Robbin Michael Wagner and Brooke Denman shall each receive two and one-half percent (2.5%) of the net profits, as Screenwriters.
Lead Actress shall receive fifteen percent (15%) of net profits as Producer.
The remaining fifty percent (50%) of the net profits will be distributed to the limited partners in proportion to their respective contributions. If there are no net profits, the Limited Partners will bear the risk of loss to the extent of their respective contributions. Any loss in excess of the amount to be borne by the General Partner. The General Partner may elect to purchase Limited Partnership Interests in the Partnership, and as such will be entitled to his/her pro rata shares of Limited Partnership profits and losses. Any other profits derived by the Partnership will be distributed in the same manner. The minimum fixed amount that each individual Limited Partner must contribute is $1000 USD. There is no maximum. A contribution entitles the Limited Partner to five percent (5%) of the Limited Partners’ share of the profits as defined above. There shall be no call for additional contributions from the Limited Partners. The rights and obligations of the General Partner and Limited Partners are set forth in the Limited Partnership Agreement herein. This Agreement must be signed by each Limited Partner, along with the Investor Questionnaire. All forms may be obtained from Scooter Girl Productions via: IndieWorldProductions@gmail.com

Risk to Investors

The sole business of the Partnership will be the completion of production of the film “The Nymph of Nocturne” with a completed score and soundtrack. In such a venture, the risk of loss can be higher in comparison with the prospect for profits. Partnership Interests should not be considered unless the investor is prepared for the possibility of loss of the investment.
On the basis of  the aforesaid shooting schedule, and on the basis of the estimated expenses as of the date of this offering, capital recouping of the investment will occur upon the receipt of distribution contract(s) equaling or in excess of $10,000 USD.
The General Partner, at his absolute discretion, may discontinue production of the film for any reason whatsoever.
The General Partner will not arrange for loans or himself loan money to the Partnership or arrange for a letter of credit. This production will be completed inside of the total budget of $10,000 with no additional encumbrances. If the production start date is extended beyond April, 2014 the Limited Partners’ contributions may be held without interest until as late a date as December, 2014. If the full $10,000 has not been raised nor the difference loaned to the Partnership, except to the extent that such return has been individually waived by any Limited Partner, the investment is returned to the Limited Partner(s) unless it is determined that sufficient capital has been raised to go forward with the project. In such case the percentage of net profits entitlement to each investor will increase proportionately.
Upon commencement of production, cast and crew members will be under contract to said production, and will be held under breach of contract should they abandon the project at any time.


Subscriptions

Offers to purchase Limited Partnership Interests are subject to acceptance by the General Partner. Contributions are to be made via Paypal, Major Credit Card or by Certified Check or Bank Wire at the time of the signing of the Limited Partnership Agreement. All contributions will be deposited to and drawn from the Paypal production account and applied to Partnership Expenses.
The securities presented by the Limited Partnership Interests are being offered pursuant to an exemption from registration under the Federal Securities Act of 1933, or an exemption from the provisions thereof.

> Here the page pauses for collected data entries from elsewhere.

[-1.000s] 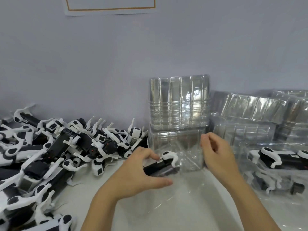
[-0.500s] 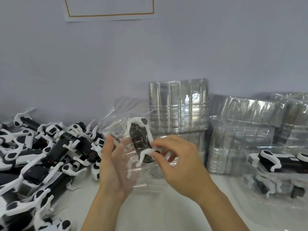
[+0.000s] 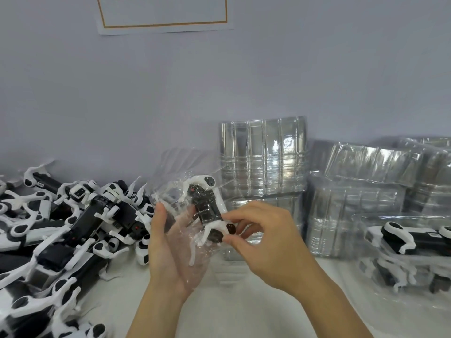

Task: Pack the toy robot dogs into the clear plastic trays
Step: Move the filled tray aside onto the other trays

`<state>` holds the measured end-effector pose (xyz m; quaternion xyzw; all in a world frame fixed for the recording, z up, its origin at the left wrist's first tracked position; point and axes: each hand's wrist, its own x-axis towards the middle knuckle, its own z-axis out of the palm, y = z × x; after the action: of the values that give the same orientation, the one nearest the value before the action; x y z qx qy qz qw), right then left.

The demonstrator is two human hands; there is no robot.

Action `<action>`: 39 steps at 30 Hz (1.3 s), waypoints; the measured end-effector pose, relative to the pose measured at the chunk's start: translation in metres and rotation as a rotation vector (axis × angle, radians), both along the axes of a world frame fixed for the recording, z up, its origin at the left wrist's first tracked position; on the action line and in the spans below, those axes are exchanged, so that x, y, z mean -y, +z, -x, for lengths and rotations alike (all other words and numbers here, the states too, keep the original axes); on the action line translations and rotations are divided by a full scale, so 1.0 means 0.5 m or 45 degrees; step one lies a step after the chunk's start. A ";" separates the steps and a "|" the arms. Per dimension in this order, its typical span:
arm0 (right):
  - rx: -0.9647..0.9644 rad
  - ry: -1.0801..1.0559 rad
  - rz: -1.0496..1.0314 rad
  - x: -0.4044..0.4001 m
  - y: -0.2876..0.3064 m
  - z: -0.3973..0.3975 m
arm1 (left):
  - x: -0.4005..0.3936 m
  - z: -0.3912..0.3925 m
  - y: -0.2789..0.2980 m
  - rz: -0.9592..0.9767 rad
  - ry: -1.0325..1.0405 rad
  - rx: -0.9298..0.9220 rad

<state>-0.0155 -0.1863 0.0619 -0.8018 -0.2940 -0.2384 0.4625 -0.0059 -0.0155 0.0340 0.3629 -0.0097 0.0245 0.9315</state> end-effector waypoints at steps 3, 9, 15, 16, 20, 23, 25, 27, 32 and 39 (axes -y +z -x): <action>-0.003 0.037 0.010 0.000 0.005 0.005 | -0.005 0.000 -0.002 0.053 0.021 -0.048; -0.050 0.088 -0.027 -0.001 0.019 0.014 | -0.013 0.007 -0.006 -0.005 0.004 -0.059; -0.028 0.091 0.010 0.000 0.032 0.019 | -0.018 0.006 -0.011 -0.064 0.007 -0.064; -0.036 0.089 0.027 0.001 0.033 0.019 | -0.019 0.005 -0.014 -0.048 0.005 -0.066; -0.052 0.099 0.084 0.002 0.038 0.021 | -0.021 0.004 -0.015 -0.025 0.024 -0.016; -0.040 0.116 0.096 0.002 0.040 0.022 | -0.025 0.001 -0.019 -0.023 0.030 -0.040; -0.035 0.115 0.095 0.003 0.041 0.022 | -0.024 0.001 -0.020 -0.015 0.023 0.000; -0.030 0.099 0.088 0.003 0.040 0.023 | -0.023 0.002 -0.017 -0.023 0.002 0.064; -0.022 -0.014 0.059 0.005 0.029 0.015 | -0.013 0.004 0.002 -0.068 -0.022 0.074; -0.112 0.045 0.093 0.022 0.019 0.006 | -0.008 0.001 0.000 -0.109 -0.063 0.077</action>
<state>-0.0185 -0.1974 0.0715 -0.8226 -0.2959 -0.1837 0.4495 -0.0066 -0.0116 0.0340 0.4010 -0.0480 0.0119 0.9147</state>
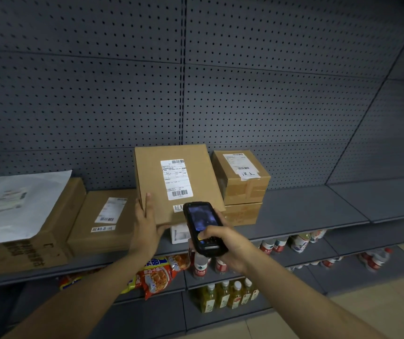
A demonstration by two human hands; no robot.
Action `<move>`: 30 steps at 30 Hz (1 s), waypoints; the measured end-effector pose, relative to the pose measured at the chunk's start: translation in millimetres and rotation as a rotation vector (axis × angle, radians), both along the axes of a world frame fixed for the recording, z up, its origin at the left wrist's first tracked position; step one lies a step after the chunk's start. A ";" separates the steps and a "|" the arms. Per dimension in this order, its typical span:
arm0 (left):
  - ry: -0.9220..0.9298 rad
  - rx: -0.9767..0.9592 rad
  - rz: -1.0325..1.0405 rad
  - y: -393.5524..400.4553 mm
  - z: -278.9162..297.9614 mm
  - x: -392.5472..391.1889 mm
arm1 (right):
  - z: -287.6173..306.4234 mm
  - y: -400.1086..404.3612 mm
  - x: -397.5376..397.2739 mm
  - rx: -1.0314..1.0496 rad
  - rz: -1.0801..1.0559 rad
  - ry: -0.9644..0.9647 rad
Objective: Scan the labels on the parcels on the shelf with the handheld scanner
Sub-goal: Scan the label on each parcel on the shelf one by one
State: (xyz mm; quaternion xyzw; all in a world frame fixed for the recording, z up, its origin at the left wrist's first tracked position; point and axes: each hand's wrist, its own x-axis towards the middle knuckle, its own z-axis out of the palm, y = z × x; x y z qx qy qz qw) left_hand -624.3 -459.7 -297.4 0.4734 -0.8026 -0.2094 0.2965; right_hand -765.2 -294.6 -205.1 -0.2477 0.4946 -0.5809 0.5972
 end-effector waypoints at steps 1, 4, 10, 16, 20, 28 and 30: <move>-0.010 0.020 -0.008 -7.3 0.6 -4.1 | -2.5 -7.2 -4.1 0.025 -0.019 0.011; -0.050 0.075 -0.043 -27.7 0.6 -15.8 | -10.5 -27.9 -16.8 0.086 -0.074 0.054; -0.117 0.148 -0.113 -63.0 -13.8 -35.7 | -23.1 -64.5 -35.8 0.141 -0.141 0.090; -0.117 0.272 -0.126 -84.3 -31.2 -46.4 | -38.1 -90.0 -41.7 0.199 -0.159 0.146; -0.096 0.339 -0.114 -95.3 -32.0 -51.8 | -46.7 -100.9 -42.8 0.217 -0.160 0.198; -0.087 0.343 -0.126 -102.3 -30.2 -60.0 | -52.6 -109.7 -46.0 0.203 -0.160 0.160; -0.089 0.336 -0.131 -103.4 -31.6 -59.8 | -53.7 -110.3 -47.1 0.204 -0.156 0.149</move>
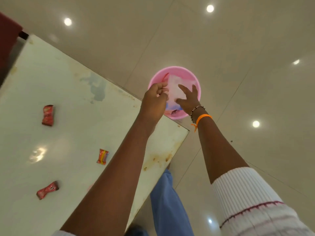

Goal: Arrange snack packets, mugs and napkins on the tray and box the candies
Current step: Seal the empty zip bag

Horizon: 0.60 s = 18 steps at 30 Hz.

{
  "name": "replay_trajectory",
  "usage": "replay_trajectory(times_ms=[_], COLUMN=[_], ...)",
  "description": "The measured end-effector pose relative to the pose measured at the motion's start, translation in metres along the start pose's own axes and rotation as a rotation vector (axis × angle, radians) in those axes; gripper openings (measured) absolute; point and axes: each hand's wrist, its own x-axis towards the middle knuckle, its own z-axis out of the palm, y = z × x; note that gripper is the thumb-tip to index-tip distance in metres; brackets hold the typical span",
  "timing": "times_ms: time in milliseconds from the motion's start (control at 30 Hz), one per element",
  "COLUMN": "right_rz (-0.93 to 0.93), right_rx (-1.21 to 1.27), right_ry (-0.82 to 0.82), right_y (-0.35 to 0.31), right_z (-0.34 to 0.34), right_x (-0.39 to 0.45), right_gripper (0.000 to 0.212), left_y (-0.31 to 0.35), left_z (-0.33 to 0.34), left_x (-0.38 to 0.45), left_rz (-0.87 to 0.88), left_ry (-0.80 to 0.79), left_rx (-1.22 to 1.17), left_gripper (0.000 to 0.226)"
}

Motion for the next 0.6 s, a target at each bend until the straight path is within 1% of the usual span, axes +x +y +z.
replay_trajectory(times_ms=[67, 133, 200, 300, 400, 467, 600], right_rz=[0.021, 0.033, 0.032, 0.002, -0.015, -0.020, -0.034], right_rx=[0.075, 0.207, 0.276, 0.338, 0.394, 0.399, 0.382], right_ry=[0.040, 0.103, 0.114, 0.058, 0.014, 0.000, -0.101], right_y=[0.001, -0.001, -0.011, -0.029, -0.052, -0.065, -0.086], right_z=[-0.005, -0.008, -0.010, -0.006, 0.003, 0.010, 0.036], right_x=[0.005, -0.004, -0.019, -0.049, -0.085, -0.107, -0.155], right_gripper=[0.051, 0.040, 0.034, 0.028, 0.026, 0.025, 0.024], left_y=[-0.002, 0.000, 0.004, 0.008, 0.010, 0.007, -0.009], left_z=[0.001, -0.001, -0.004, -0.010, -0.023, -0.033, -0.063], left_x=[0.004, 0.003, -0.002, -0.016, -0.036, -0.053, -0.102], left_rz=[-0.026, -0.040, -0.043, -0.055, -0.067, -0.083, -0.115], left_ry=[-0.005, 0.005, 0.015, 0.024, 0.072, 0.102, 0.176], left_rx=[-0.015, -0.037, -0.053, -0.079, -0.103, -0.107, -0.176], left_gripper=[0.032, 0.032, 0.032, 0.031, 0.030, 0.030, 0.025])
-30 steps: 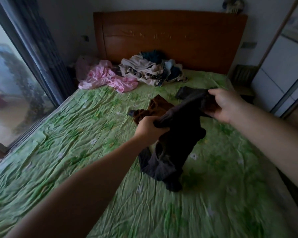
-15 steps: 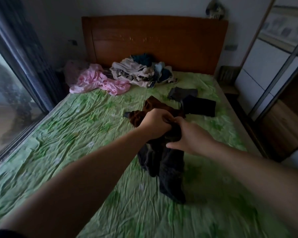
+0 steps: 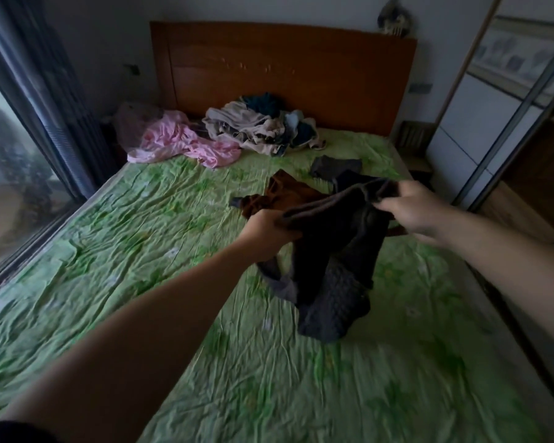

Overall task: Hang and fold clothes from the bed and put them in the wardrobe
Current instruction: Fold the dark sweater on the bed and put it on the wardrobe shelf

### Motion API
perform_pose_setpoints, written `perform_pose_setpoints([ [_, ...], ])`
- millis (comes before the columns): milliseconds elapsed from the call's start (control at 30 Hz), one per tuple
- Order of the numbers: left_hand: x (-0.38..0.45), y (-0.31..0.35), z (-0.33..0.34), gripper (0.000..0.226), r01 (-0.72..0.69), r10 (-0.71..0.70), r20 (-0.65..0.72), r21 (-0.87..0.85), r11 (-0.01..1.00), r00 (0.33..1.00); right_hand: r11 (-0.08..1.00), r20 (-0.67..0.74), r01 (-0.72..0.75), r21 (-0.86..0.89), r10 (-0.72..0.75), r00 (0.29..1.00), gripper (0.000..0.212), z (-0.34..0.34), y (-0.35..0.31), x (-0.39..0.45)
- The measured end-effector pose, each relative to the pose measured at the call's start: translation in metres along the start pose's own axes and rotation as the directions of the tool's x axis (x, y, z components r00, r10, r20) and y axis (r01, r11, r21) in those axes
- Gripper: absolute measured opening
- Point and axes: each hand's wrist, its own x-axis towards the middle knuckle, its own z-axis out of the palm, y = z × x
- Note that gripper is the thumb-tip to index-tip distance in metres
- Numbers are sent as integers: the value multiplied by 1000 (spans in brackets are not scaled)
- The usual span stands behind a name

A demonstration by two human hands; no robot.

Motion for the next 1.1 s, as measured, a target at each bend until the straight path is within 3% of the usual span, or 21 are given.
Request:
perform_pose_setpoints([
  [133, -22, 37, -26, 10, -44, 38, -49, -124, 991, 998, 986, -30, -26, 164, 31, 999, 20, -20, -5, -26],
  [367, -90, 126, -39, 12, -212, 215, -138, 40, 976, 967, 973, -52, 96, 210, -87, 995, 25, -65, -22, -110],
  [433, -110, 150, -43, 9, -270, 275, -162, 52, 961, 948, 963, 15, 154, 221, -161, 987, 31, -78, -29, -140],
  [600, -154, 196, -52, 13, -354, 392, -263, 181, 918, 882, 943, 69, 268, -198, -259, 963, 40, -111, -42, -190],
  [700, -165, 203, -58, 9, -373, 413, -282, 186, 909, 866, 880, 86, 347, -325, -338, 937, 19, -126, -44, -207],
  [1100, -140, 156, -46, 14, -344, 426, -149, 385, 856, 893, 862, 155, 267, -431, -221, 963, 11, -125, -6, -169],
])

Monies Advanced by General Partner


To the extent that the General Partner advances funds for production expenses, they will be reimbursed upon formation of the Partnership (unless such expenditures are for the purchase of Limited Partnership Interests.) As of the date of this Memorandum, expenses paid to date total approximately $1,200 USD

The Film
    
General Background: The production to be undertaken by the  partnership marks the world premier of the film “The Nymph of Nocturne”. The script is licensed by the Writer’s Guild of America as the sole property of Robbin Michael Wagner and Brooke Laurel Denman. Production will begin in April, 2014 and will continue for twenty-one days (21) days in and around the San Francisco area. Post production is estimated to run through April, 2014 with a view to rough cut completion at that time. The Producer may extend the production schedule, utilize other locations, or authorize practical alterations to the screenplay, as deemed necessary.
Story and Talent: “The Nymph of Nocturne” is a comedy/drama short feature that will premier on Vimeo On Demand.  


Tagline   

The Nymph of Nocturne

"A dowdy librarian has a secret. Its about to go viral! A tale of self-love that is long overdue…."
Robbin Michael Wagner – Director, Writer, Producer, Cinematographer, Editor 
Robbin Michael Wagner is one of the top fine art photographers in the Southeastern United States.  He is the first and only photographer to be on permanent display in the Penthouse of the Ritz-Carlton Hotel in New Orleans, LA.  He wrote, along with life partner Brooke Laurel Denman “The Contemptuous Ruby” an erotic noir short, “The Contemptuous Ruby” full-length version, “Zaharr The Reader”, a romantic comedy” and “Bless Me Father For I Have Sinned”, a dark and twisted psycho thriller feature and “She Wolf - A femme fatale of the American Dream”, a neo-noir “experimental short” currently on Vimeo.com.
Mr. Wagner was born in Flint, Michigan in 1954 in the heart of General Motors. He spent his youth dancing in the Flint Ballet Theatre and acting in The Flint Community Players. He also acted in summer stock theatre productions sponsored by the Charles Stewart Mott Foundation. His first camera, an Agfa pop down bellows 620, was purchased at a flea market around the age of 9 for 25 cents. Mr. Wagner developed his roll film in old aluminum ice cube trays in the crawl space under the stairs in the house he grew up in. He made contact prints only with outdated Velox paper given to him by the local newspaper photography department. 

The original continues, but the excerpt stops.